## AIM OF THE TASK:
Below are the records; copy every line in them that holds the string "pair".

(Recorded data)

################

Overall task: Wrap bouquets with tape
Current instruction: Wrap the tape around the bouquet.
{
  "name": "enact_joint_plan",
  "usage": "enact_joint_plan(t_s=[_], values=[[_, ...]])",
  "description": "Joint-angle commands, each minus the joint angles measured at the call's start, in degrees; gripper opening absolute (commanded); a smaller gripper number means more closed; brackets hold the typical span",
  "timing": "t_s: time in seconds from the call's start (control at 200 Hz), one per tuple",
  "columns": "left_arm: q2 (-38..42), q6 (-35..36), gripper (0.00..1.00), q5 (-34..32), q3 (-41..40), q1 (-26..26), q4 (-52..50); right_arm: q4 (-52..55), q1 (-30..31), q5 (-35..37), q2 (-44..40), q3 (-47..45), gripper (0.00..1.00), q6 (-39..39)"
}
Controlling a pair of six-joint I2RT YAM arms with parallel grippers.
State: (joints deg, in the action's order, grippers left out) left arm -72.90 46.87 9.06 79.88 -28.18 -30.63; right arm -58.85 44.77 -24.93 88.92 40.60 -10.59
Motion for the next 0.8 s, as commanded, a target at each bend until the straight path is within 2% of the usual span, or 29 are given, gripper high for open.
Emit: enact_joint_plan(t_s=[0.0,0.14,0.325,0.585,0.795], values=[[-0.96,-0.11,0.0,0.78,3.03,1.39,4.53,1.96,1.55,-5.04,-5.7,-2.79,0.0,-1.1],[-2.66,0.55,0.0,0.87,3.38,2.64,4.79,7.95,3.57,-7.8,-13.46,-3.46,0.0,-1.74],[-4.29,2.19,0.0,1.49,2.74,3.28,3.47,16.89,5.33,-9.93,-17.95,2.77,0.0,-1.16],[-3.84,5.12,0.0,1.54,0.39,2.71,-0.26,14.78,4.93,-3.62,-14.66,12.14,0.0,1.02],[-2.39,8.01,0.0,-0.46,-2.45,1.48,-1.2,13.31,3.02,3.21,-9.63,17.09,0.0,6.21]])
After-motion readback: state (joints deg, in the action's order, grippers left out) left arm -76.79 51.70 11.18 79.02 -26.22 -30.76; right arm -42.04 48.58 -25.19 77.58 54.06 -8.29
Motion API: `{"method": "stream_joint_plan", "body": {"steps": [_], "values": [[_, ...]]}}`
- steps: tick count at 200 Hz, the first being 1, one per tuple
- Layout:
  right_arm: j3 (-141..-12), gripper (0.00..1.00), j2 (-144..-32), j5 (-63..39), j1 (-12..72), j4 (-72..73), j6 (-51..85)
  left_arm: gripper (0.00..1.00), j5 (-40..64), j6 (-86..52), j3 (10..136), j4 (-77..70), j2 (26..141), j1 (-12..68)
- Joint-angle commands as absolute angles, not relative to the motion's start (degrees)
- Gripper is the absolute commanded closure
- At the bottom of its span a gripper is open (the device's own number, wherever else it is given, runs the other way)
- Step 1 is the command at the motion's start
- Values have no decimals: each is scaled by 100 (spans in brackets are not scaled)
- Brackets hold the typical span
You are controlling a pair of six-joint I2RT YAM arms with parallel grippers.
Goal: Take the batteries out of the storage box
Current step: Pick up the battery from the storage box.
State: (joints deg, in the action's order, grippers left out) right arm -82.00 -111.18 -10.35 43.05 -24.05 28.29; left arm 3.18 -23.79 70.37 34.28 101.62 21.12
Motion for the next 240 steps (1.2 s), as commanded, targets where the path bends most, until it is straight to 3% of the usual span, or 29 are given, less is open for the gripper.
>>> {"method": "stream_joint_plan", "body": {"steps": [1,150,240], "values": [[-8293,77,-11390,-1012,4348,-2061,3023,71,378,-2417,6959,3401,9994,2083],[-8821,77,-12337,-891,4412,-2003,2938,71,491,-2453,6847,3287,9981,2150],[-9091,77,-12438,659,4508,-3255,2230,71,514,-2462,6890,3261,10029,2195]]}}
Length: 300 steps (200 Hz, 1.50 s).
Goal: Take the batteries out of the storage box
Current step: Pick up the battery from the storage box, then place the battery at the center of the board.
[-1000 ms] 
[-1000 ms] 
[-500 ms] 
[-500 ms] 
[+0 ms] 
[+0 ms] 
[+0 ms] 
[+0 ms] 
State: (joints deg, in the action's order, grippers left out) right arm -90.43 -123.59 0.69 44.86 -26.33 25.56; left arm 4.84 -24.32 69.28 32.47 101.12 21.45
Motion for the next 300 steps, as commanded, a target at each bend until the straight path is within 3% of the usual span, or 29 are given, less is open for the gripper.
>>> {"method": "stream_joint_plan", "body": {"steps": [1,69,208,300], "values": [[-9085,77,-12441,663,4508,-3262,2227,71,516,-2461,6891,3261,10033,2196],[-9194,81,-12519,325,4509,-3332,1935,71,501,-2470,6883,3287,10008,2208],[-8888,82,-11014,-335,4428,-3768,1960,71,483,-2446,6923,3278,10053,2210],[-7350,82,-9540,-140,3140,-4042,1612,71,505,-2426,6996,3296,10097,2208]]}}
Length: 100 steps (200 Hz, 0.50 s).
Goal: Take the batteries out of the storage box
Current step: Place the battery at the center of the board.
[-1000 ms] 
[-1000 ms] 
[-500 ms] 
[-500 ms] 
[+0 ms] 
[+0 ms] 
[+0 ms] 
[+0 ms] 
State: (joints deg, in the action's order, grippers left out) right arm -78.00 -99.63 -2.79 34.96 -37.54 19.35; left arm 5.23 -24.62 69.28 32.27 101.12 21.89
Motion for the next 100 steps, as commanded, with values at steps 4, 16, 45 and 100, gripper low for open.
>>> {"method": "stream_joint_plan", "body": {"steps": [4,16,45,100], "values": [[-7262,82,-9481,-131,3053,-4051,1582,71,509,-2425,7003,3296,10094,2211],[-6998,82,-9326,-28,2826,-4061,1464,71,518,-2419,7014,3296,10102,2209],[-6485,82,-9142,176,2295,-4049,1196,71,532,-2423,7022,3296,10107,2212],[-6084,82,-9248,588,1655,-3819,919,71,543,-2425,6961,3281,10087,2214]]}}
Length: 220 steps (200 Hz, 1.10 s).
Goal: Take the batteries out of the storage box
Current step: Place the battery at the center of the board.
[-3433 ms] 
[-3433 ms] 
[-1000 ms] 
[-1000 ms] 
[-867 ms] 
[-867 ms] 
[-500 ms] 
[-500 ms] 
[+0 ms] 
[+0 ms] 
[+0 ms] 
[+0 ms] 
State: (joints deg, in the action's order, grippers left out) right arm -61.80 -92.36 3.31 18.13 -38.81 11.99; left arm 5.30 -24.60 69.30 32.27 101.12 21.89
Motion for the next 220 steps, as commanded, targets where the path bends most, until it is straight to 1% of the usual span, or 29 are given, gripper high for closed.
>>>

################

## FINAL ANSWER:
Controlling a pair of six-joint I2RT YAM arms with parallel grippers.
You are controlling a pair of six-joint I2RT YAM arms with parallel grippers.

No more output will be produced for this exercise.